**Exercise:** Look through the material below. Copy every line with the string "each" in it.

**Data excerpt:**

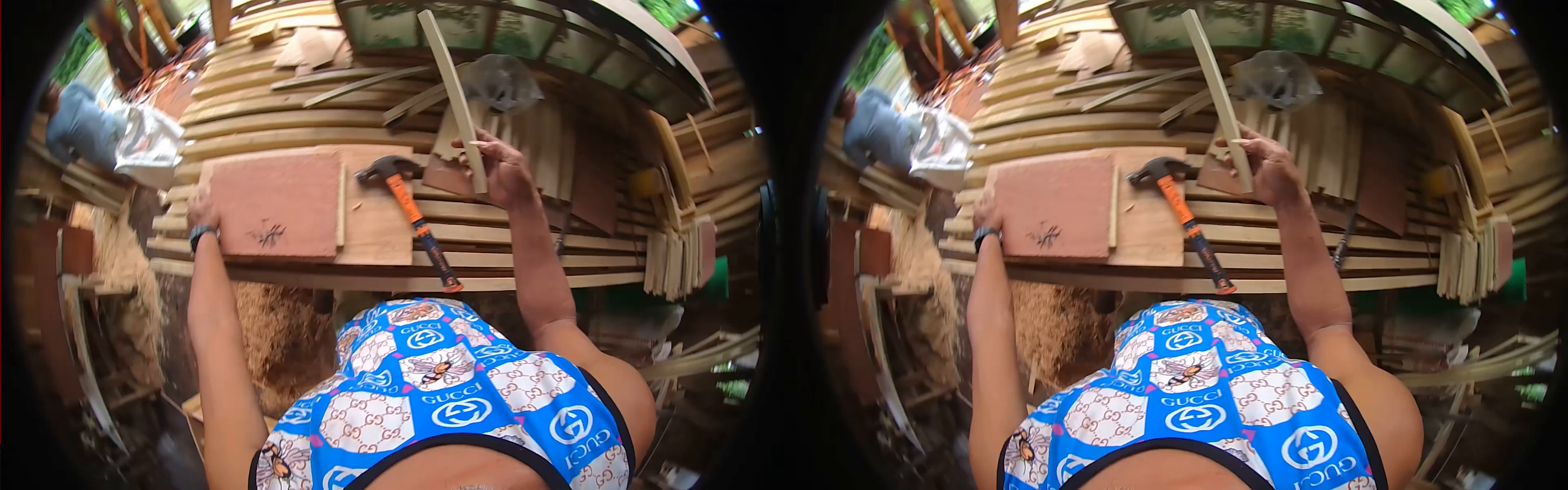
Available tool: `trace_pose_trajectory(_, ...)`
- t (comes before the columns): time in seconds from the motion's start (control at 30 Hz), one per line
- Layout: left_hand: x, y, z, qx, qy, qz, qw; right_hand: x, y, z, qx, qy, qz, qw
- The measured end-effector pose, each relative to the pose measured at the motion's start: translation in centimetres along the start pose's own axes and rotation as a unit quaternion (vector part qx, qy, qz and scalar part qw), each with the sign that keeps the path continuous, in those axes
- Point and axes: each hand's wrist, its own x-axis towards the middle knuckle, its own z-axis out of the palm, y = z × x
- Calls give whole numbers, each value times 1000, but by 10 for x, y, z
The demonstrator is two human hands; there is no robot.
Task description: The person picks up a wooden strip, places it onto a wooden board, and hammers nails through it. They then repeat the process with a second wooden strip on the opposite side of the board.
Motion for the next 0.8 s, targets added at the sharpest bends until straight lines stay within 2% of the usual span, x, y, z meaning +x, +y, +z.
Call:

**Response for this exercise:**
- The measured end-effector pose, each relative to the pose measured at the motion's start: translation in centimetres along the start pose's own axes and rotation as a unit quaternion (vector part qx, qy, qz and scalar part qw), each with the sign that keeps the path continuous, in those axes
- Point and axes: each hand's wrist, its own x-axis towards the middle knuckle, its own z-axis out of the palm, y = z × x
- Calls give whole numbers, each value times 1000, but by 10 for x, y, z

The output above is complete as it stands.